Figure 6: Graph Showing Vectors with Co-Directionality

For an N-body system (N ≥ 3 ), if N objects are divided into three groups (any single object as the first group, another single object as the second group, and the remaining objects as the third group), then all objects in the system move around the center of mass in the same direction of motion of any two single objects (and equivalent objects represented by the other group) around the center of mass.

Summary

Using the formulations developed within this new theoretical framework, we have analytically solved the orbital equation, period formula, and equations of motion for the many-body problem.

These results are mathematically rigorous and elegant, potentially marking the culmination of over three centuries of inquiry into the many-body problem since its initial formulation by Newton.

From a physical perspective, our findings indicate that celestial systems exhibit stable dynamics: all constituent bodies orbit the system’s center of mass along elliptical paths in a periodic manner. This behavior aligns precisely with astronomical observations of both large- scale galaxies and smaller planetary systems. The deterministic nature of orbital paths, the precision of orbital periods (which are measurable to the second), and the observed co-planarity and co-directionality of celestial motion cannot be adequately described by chaos theory.

We demonstrate that the orbital period of a celestial body around the system’s center of mass depends on the body’s own mass. Consequently, objects of differing masses occupying the same orbital path will exhibit different orbital periods—an insight with significant implications for understanding planetary and galactic formation.

Additionally, we provide a mathematical proof of the co-planarity and co-directionality of celestial motion within many-body systems.

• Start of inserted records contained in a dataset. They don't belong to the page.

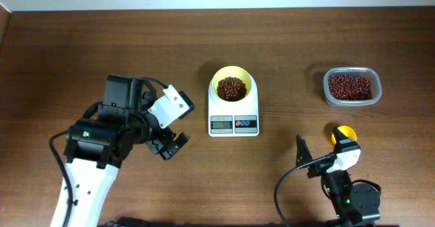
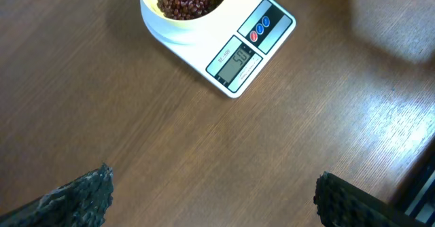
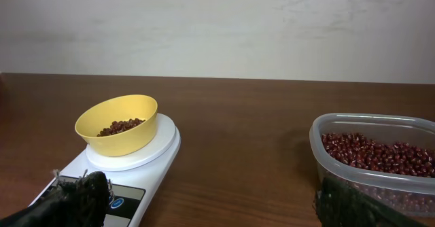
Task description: Scoop item into bowl and weigh 50g on scale
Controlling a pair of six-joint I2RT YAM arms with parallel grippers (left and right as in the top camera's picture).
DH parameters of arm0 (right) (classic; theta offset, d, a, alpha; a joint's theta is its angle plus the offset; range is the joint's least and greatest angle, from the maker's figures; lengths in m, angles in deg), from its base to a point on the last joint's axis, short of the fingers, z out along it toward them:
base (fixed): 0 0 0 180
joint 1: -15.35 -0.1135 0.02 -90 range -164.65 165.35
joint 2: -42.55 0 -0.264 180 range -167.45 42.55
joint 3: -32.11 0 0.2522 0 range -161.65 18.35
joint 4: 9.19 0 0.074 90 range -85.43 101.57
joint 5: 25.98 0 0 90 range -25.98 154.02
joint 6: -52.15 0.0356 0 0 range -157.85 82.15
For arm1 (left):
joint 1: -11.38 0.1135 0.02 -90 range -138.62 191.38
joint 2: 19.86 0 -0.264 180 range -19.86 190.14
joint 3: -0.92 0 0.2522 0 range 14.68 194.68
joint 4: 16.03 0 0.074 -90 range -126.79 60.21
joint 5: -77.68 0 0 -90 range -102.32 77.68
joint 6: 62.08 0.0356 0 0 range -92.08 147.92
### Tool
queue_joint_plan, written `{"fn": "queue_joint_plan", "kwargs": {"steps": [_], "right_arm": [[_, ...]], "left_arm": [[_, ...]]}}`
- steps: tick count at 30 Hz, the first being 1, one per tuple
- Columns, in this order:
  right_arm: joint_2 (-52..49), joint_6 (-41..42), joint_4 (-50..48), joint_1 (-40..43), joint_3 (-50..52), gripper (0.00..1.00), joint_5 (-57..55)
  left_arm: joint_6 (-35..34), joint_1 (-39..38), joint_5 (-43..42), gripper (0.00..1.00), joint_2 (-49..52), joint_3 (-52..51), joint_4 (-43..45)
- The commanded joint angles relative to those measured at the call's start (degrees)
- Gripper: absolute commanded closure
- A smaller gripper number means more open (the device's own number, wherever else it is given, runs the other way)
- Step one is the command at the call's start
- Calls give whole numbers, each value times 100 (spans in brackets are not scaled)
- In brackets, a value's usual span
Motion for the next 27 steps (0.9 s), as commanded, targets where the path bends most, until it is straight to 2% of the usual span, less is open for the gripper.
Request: {"fn": "queue_joint_plan", "kwargs": {"steps": [1,3,5,7,8,11,14,17,23,27], "right_arm": [[15,24,22,13,46,1,-90],[15,24,22,13,46,1,-90],[15,24,22,13,46,1,-90],[15,24,22,13,46,1,-90],[15,24,22,13,46,1,-90],[15,24,22,13,46,1,-90],[15,24,22,13,46,1,-90],[15,24,22,13,46,1,-90],[15,24,22,13,46,1,-90],[15,24,22,13,46,1,-90]], "left_arm": [[85,48,-186,1,-42,57,111],[85,48,-188,1,-208,-24,238],[85,59,-188,1,-662,-553,901],[85,192,-339,1,-1189,-1318,1775],[83,450,-750,1,-1808,-2302,2865],[11,922,-1467,1,-2931,-3845,4435],[-1189,1478,-1460,1,-4245,-5040,5351],[-2194,2004,-1325,1,-5034,-5707,5845],[-2855,1996,-310,1,-6170,-6384,5904],[-2898,1631,509,1,-6461,-6909,6286]]}}
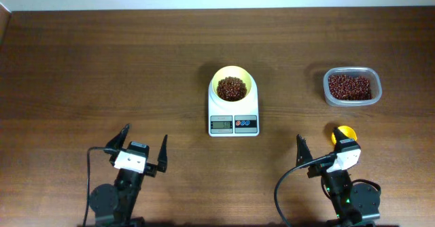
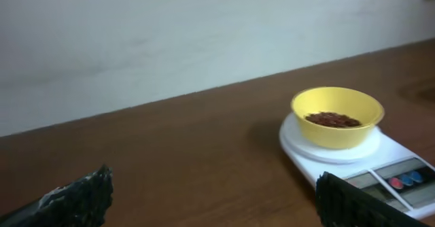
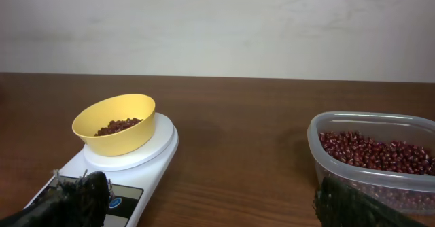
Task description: Scoop item into bowl and weigh 50g on scale
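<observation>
A yellow bowl (image 1: 232,85) partly filled with red beans rests on the white scale (image 1: 233,124) at the table's middle. The digits on its display are too small to read. A clear tub of red beans (image 1: 351,86) stands at the right. A yellow scoop (image 1: 344,132) lies on the table beside my right wrist. My left gripper (image 1: 142,145) stands open and empty near the front edge, left of the scale; its view shows the bowl (image 2: 337,115) ahead to the right. My right gripper (image 3: 214,203) is open and empty, facing the scale (image 3: 129,169) and the tub (image 3: 374,152).
The brown wooden table (image 1: 102,57) ends at a pale wall behind. Both arm bases sit at the front edge, with black cables looping beside each one.
My left arm was stretched out just left of the scale, its camera looking down on the display. It now sits folded at the front left, looking level across the table. The right arm has hardly moved.
</observation>
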Controlling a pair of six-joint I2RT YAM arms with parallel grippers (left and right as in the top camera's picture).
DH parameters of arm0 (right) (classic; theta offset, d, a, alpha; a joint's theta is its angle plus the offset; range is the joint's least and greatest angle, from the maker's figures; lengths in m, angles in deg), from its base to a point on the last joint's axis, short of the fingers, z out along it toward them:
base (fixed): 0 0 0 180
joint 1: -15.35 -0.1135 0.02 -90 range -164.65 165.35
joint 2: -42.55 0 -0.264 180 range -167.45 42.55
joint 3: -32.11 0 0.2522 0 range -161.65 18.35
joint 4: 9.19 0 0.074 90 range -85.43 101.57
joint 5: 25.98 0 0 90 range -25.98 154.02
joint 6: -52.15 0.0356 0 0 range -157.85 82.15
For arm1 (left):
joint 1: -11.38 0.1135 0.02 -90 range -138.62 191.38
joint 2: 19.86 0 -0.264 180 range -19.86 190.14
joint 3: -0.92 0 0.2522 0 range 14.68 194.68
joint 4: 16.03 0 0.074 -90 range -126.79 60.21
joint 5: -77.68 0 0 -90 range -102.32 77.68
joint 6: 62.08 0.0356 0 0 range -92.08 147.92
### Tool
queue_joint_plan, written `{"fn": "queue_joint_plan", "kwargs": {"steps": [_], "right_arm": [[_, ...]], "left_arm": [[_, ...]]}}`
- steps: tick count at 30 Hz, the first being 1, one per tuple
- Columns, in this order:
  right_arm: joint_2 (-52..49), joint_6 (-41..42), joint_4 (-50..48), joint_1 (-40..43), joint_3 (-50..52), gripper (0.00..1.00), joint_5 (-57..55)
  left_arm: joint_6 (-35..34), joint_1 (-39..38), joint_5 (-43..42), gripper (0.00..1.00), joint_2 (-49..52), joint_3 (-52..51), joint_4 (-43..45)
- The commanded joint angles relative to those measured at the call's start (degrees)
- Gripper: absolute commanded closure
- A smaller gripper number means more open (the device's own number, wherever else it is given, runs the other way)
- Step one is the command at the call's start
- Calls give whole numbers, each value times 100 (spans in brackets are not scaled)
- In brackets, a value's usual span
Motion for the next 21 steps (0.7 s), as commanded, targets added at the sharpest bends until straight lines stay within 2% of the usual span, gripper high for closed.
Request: {"fn": "queue_joint_plan", "kwargs": {"steps": [1,5,21], "right_arm": [[37,20,20,13,46,1,-46],[37,20,20,13,46,1,-46],[37,20,20,13,46,1,-46]], "left_arm": [[-195,-354,870,1,-317,-361,85],[-190,-374,1252,1,-343,-365,-61],[-144,-374,1268,1,-334,-365,-39]]}}
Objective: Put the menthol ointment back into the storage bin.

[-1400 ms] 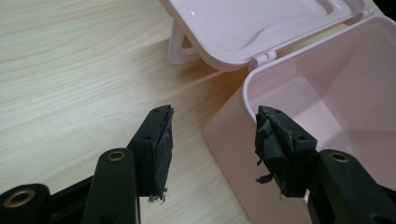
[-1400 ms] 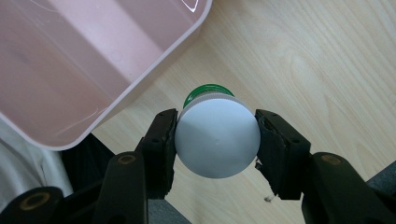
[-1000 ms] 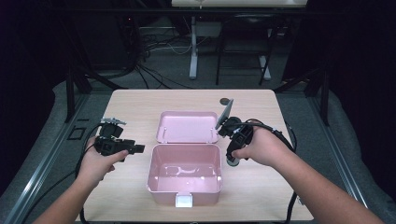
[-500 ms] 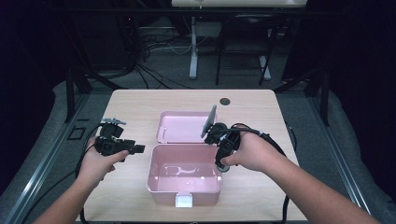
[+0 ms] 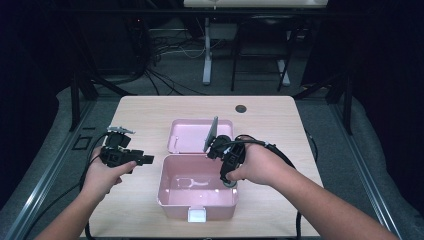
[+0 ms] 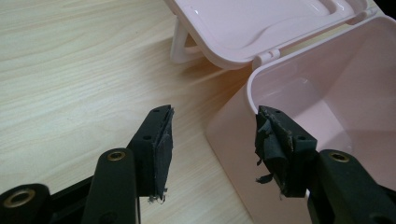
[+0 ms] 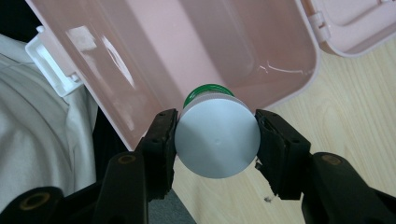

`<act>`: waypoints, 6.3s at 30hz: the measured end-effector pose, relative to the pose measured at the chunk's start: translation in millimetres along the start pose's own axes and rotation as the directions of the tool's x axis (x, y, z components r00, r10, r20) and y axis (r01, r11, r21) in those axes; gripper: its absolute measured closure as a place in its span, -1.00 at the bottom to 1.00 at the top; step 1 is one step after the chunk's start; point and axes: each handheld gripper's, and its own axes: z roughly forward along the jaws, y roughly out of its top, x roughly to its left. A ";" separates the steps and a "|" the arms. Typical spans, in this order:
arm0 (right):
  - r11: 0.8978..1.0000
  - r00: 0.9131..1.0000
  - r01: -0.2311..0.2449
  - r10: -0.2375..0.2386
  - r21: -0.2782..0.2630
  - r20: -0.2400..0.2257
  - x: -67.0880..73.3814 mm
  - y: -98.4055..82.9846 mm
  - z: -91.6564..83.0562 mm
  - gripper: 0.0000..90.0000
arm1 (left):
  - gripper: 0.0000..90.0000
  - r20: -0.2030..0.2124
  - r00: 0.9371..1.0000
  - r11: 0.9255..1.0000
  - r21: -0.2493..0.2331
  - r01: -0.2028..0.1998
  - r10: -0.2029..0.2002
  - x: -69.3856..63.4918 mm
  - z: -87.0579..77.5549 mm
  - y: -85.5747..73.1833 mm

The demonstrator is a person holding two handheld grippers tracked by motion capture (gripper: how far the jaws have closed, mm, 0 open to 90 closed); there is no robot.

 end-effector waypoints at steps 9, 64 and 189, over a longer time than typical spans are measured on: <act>0.990 0.990 0.139 -0.139 0.012 0.000 3.6 8.2 8.8 0.12 | 0.04 -0.003 1.000 1.000 0.004 0.003 -0.003 2.5 2.5 -1.3; 0.949 0.950 0.313 -0.312 0.028 -0.029 -4.0 16.5 66.7 0.12 | 0.04 -0.002 1.000 0.999 0.016 0.030 -0.030 10.2 15.0 -7.5; 0.911 0.913 0.408 -0.408 0.058 -0.008 3.3 22.2 113.2 0.01 | 0.04 0.000 0.999 0.999 0.014 0.052 -0.052 15.0 18.6 -10.1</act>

The concept of equivalent gravity is introduced based on solid theoretical grounds; however, its adoption may necessitate revisions to gravitational theory in many-body contexts. Further theoretical exploration and experimental validation are required. Due to resource constraints, the author is currently unable to conduct such experiments.

For celestial bodies moving along elliptical orbits within a system, substituting observational data into our derived orbital equations allows for precise parameter calibration, enabling accurate alignment between theoretical predictions and actual observations. Our analysis does not yield non-standard orbital configurations. Should anomalous orbits (e.g., figure-eight trajectories) be observed astronomically, this would suggest potential flaws or omissions in the current theoretical model.

Finally, this study does not consider other celestial body forces such as electromagnetic interactions. While such forces could lead to phenomena that are inconsistent with our theoretical framework, they fall outside the scope of this work, and the author assumes no responsibility for discrepancies arising from their influence.

Data Availability Statement

Data sharing is not applicable to this article as no new data were created or analyzed in this study.

References

1. Liu, J. Y. (2025). Rebellious science: Physics correction and innovation (p. 36). Overseas Chinese Press Inc.
2. Liu, J. Y. (2025). Rebellious science: Physics correction and innovation (pp. 40–43). Overseas Chinese Press Inc.
3. Liu, J. Y. (2025). Rebellious science: Physics correction and innovation (pp. 52–54). Overseas Chinese Press Inc.
4. Liu, J. Y. (2025). Rebellious science: Physics correction and innovation (p. 51). Overseas Chinese Press Inc.
5. Liu, J. Y. (2025). Rebellious science: Physics correction and innovation (pp. 47–48). Overseas Chinese Press Inc.
6. Liu, J. Y. (2025). Rebellious science: Physics correction and innovation (p. 41). Overseas Chinese Press Inc.